Anayasa Mahkemesi’nin gerekçesinde bütçeye yapılan bu ilavenin (60 milyar euro) Borç Freni yasasının istisna maddeleri ile uyuşmadığı ve hükümetin Korona krizine mahsusen onaylanan bu kredinin klima programı ile ne tür bir alakası olduğunu açık olarak temellendiremediği belirtildi. Kararda ayrıca olağanüstü durumlar için onaylan kredilerin Borç Freni sınırları hesaba katılmadan devamla süresiz olarak kullanılamayacağı belirtildi.

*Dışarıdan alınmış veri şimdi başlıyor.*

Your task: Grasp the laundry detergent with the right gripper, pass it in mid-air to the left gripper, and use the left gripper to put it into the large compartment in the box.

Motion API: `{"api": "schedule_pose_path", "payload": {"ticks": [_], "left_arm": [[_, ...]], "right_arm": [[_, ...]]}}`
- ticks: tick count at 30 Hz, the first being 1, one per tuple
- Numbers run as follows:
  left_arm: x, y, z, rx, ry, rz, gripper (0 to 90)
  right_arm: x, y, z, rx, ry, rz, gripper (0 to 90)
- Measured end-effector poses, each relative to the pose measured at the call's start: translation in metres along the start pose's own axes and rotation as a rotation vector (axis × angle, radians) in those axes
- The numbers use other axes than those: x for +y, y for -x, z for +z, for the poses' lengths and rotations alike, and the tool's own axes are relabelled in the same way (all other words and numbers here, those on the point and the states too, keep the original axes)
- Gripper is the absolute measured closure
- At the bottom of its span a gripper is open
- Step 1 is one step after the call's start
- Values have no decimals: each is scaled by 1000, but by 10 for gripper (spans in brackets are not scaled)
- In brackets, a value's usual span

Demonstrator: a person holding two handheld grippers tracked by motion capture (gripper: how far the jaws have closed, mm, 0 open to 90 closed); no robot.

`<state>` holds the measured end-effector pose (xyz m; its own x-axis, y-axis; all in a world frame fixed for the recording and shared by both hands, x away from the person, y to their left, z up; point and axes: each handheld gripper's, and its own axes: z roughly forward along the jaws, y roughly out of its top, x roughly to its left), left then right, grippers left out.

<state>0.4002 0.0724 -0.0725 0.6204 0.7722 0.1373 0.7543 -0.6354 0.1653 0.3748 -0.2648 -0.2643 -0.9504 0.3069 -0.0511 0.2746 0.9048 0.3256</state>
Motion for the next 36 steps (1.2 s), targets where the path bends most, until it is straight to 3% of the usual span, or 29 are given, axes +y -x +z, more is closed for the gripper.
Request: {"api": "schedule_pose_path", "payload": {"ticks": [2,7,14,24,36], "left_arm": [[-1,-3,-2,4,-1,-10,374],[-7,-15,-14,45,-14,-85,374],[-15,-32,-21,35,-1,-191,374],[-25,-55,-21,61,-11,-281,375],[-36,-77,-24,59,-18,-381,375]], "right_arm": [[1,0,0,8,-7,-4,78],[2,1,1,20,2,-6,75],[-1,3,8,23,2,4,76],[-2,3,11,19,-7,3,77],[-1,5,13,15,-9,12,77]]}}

Bu kararın hükümet için ne anlama geldiğini Frankfurter Allgemeine Sonntagszeitung’da “İdari temelleri kalmayan hükümet“ başlığı ile verilen haberdeki şu cümleler gayet iyi anlatıyor: “Hakimler koalisyonun temeline baltayı indirdi. Bu karar farklı görüşlerden oluşan koalisyonun sağladığı tarihi uzlaşmayı büyük oranda engelliyor’’
***
Kararla ağır darbe alan hükümetin, bu açığı kapatacak bir uzlaşma sağlaması da uzak bir ihtimal görünüyor. Çünkü Yeşiller, Borç Freni yasasının hafifletilmesini istiyor ancak bir yasa değişikliğine Federal Meclis’in üçte iki çoğunluğunun onay vermesi gerekiyor ki bu mümkün değil. Sosyal Demokratlar ise vergilerin attırılmasından yana fakat buna en çok karşı çıkan hükümet ortağı liberaller (FDP). FDP ise çevre korunması dahil her sahada tasarruf tedbirleri alarak sorunu aşabilecekleri görüşünde. Koalisyonun diğer iki ortağı da sorunları aşabilmenin yolunun tasarruf değil yeni yatırımlar olduğu görüşünde
Almanya Anayasa Mahkeme’sinin aldığı karar, Almanya’da bitmez tükenmez tartışmaları da tetikledi. Hükümetin eksik parayı nasıl tedarik edebileceği konusunda sayısız tasarruf önerileri, Borç Freni maddesinin hafifletilmesi ya da kaldırılması yönünde tavsiyeler, hükümetin Anayasa Mahkemesi’ne takılması muhtemelen kararları ile hukuk ve siyaset tartışmalarını izlemekten keyif alanlar için sınırsız okuma imkanları var.
Türkiye’deki Anayasa Mahkemesi tartışmalarını paralel izleyen birisi için en dikkat çekici nokta ise kararın yer yer eleştirilmesine (Bu eleştiriler nadir yapıldı. Çünkü gerekçe çok makul) rağmen, kimse bir kurum olarak Anayasa Mahkemesi’ni eleştirmedi. Bilakis alınması düşünülen yeni tedbirler için anayasal uygunluk kriterine dikkat çekildi.
Anayasa Mahkemesi’nin hükümetin icraatlarını bu örnekte olduğu gibi temelden etkileyen kararlarında, mahkemenin meşruiyeti tartışması yapılmıyor. Hükümetin üstünde yasal bir merciinin yasalara uygunluk perspektifinden kararlar alması, Alman demokrasisini ve hükümetini günün sonundan zayıflatmıyor bilakis güçlendiriyor.